# British Army Battle Honours awarded for Operation Telic



## big bad john (11 Nov 2005)

Army Battle Honours awarded for Operation Telic 
Published Friday 11th November 2005


The Colour of the Irish Guards with the Theatre Honour 'Iraq 2003', awarded to those who participated in Operation TELIC during the period 19 March to 30 April 2003, announced on 9 June 2005 [Picture: Sergeant Mike Harvey, Media Ops, HQ London District]Her Majesty The Queen has approved a Battle Honour and Theatre Honour to be awarded to units in the British Army for their contribution to operations in Iraq during 2003.

Commenting on the Honours, Armed Forces Minister, Adam Ingram, said: 

"These Honours represent an historic and traditional means of recognising the immense efforts British soldiers have made in bringing democracy to Iraq.  Our soldiers and their families can be very proud of the role they have performed and the sacrifices they have made to guarantee a brighter future for the people of Iraq."    

In June 2005 Her Majesty The Queen approved the award of a Theatre Honour 'IRAQ 2003' and the Battle Honour 'AL BASRAH' for units of the British Army.
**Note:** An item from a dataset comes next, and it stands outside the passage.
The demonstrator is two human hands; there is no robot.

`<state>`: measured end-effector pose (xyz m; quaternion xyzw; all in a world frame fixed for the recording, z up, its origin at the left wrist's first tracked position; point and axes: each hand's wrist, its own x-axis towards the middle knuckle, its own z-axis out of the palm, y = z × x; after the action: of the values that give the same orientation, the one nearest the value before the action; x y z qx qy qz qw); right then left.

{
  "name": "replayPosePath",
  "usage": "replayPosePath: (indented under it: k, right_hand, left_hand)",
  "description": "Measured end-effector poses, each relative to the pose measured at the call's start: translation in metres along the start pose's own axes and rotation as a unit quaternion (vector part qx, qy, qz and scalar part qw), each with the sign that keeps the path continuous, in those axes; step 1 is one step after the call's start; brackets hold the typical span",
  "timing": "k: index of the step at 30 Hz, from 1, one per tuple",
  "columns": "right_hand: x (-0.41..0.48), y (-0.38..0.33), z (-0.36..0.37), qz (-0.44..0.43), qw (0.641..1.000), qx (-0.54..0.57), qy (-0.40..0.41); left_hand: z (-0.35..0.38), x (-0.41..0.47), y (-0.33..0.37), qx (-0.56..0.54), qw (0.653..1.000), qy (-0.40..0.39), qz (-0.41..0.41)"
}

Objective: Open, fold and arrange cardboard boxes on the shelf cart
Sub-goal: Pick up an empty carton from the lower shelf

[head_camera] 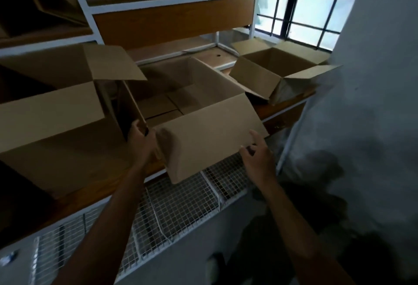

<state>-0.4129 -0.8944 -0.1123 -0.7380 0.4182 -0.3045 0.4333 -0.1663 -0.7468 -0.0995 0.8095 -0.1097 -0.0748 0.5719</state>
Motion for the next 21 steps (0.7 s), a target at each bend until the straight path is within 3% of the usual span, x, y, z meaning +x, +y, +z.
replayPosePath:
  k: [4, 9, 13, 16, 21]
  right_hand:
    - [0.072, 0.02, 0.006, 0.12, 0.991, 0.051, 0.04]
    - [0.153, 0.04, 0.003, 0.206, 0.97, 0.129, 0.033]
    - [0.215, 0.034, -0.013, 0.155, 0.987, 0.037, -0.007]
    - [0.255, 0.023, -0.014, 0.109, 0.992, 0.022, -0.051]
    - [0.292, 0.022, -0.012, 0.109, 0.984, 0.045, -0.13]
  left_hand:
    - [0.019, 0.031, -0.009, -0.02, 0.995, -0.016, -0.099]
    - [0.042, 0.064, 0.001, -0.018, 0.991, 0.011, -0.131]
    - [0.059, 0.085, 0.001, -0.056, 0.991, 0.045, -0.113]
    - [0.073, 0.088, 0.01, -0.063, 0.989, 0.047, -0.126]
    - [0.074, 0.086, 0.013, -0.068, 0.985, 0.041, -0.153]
Subsequently, individual Regiments and Corps applied to the Army Honours and Distinctions Committee for the award of these Honours.  Following receipt of the Committee's recommendations, the Executive Committee of the Army Board has obtained The Queen's permission to award the following honours:

Regiments and Corps to be awarded the Theatre Honour 'IRAQ 2003' are:
  
The Life Guards, The Blues and Royals (Royal Horse Guards and 1st Dragoons), 1st The Queen's Dragoon Guards, The Royal Yeomanry, The Royal Scots Dragoon Guards (Carabiniers and Greys), The Queen's Royal Lancers, Royal Tank Regiment, Irish Guards (already awarded), The Royal Regiment of Fusiliers, The Light Infantry, The Royal Irish Regiment (27th (Inniskilling), 83rd, 87th and The Ulster Defence Regiment), The Duke of Wellington's Regiment (West Riding), The Black Watch (Royal Highland Regiment), The Parachute Regiment, Army Air Corps

The following Regiments and Corps are to be awarded the Battle Honour 'AL BASRAH':

The Life Guards, The Blues and Royals (Royal Horse Guards and 1st Dragoons), 1st The Queen's Dragoon Guards, The Royal Scots Dragoon Guards (Carabiniers and Greys), The Queen's Royal Lancers, Royal Tank Regiment, Irish Guards (already awarded), The Royal Regiment of Fusiliers, The Light Infantry, The Black Watch (Royal Highland Regiment), The Parachute Regiment, Army Air Corps

HM The Queen gave early approval, in June 2005, for the Irish Guards to be awarded the Theatre Honour 'IRAQ 2003' and the Battle Honour 'AL BASRAH'.  This early award allowed the Irish Guards to Troop their colour, with their new Theatre Honour emblazoned upon it, at The Queen's Birthday Parade.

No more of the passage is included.